Man Men is a superlative example of a once literary, now televisual formula of charting sweeping social and historical developments through the experience of individuals who are fictional yet so comprehensively, vividly rendered that they might as well – in fact probably did – exist. It has helped bring us such worthy successors as last year’s superb Deutschland 83, set during a similar spike in Cold War tensions, whose hero Martin Rauch is another identity-stealing fraud, in this case professionally as an Eastern spy in the West German army. But while that character, though well-drawn, is largely a cipher for the grand geopolitical standoff and the moral ambiguities and dilemmas it entailed, in contrast Don Draper seems larger than Mad Men itself, a figure whose significance stands apart from its time and place. For his plight is but an extreme version of the Faustian pact we all must contemplate when seeking advancement in our atomised, materialist societies. It also alludes to a rarely admitted but psychologically-established phenomenon, first floated in the decade after Mad Men, that of ‘imposter syndrome’; the guilty sense that one is playing a part, is a fraud in career or elsewhere, forever on the point of being unmasked as unworthy or incompetent. Draper, an actual imposter, is merely that common condition writ large. Yet he whispers in our ear an invigorating notion – if you’ve got to go through life feeling phoney and living a lie, why not do it in style, and go hell-for-leather?

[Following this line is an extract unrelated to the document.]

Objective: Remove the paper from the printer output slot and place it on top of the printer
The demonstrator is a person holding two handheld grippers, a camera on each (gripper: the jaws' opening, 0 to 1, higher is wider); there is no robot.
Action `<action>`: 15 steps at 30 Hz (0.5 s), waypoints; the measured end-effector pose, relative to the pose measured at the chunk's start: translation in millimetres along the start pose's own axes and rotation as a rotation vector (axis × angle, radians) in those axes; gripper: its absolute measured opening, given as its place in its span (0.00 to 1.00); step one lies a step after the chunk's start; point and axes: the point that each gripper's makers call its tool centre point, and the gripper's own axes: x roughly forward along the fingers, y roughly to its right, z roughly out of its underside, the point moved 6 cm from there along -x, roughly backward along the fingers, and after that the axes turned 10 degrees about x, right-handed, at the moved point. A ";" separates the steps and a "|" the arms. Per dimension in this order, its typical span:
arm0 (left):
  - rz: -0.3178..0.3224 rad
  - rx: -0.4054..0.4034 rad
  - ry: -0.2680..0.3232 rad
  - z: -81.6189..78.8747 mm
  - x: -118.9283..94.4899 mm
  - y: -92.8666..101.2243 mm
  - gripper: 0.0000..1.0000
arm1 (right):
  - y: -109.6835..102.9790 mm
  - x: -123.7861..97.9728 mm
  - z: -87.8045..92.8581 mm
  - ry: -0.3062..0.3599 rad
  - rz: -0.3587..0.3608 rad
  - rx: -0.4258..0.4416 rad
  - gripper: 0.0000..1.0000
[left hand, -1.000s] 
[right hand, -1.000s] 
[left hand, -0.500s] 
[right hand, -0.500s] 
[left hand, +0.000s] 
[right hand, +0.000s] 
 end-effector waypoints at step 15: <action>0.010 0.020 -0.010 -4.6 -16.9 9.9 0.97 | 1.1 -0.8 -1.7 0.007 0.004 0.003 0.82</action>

Perhaps that is the ultimate, existential allure of Don Draper.
At the beginning of season 7 we find Draper on enforced sabbatical, his alcoholism having just this once got the better of his venerated professionalism. He is of course still pulling the strings, feeding superior slogans by proxy to his agency: “Accutron – it’s not a timepiece, it’s a conversation piece.” Mad Men may be an outstanding study of the most significant era in modern Western history, one which continues to inform our social and cultural dispensations, but through Don Draper it further becomes an allegory for many of the profound discomfits and dilemmas which mark the modern (especially male) experience in developed societies, pressures which have not significantly changed in the interim. And in this respect Mad Men is not a period piece, it’s a timeless piece.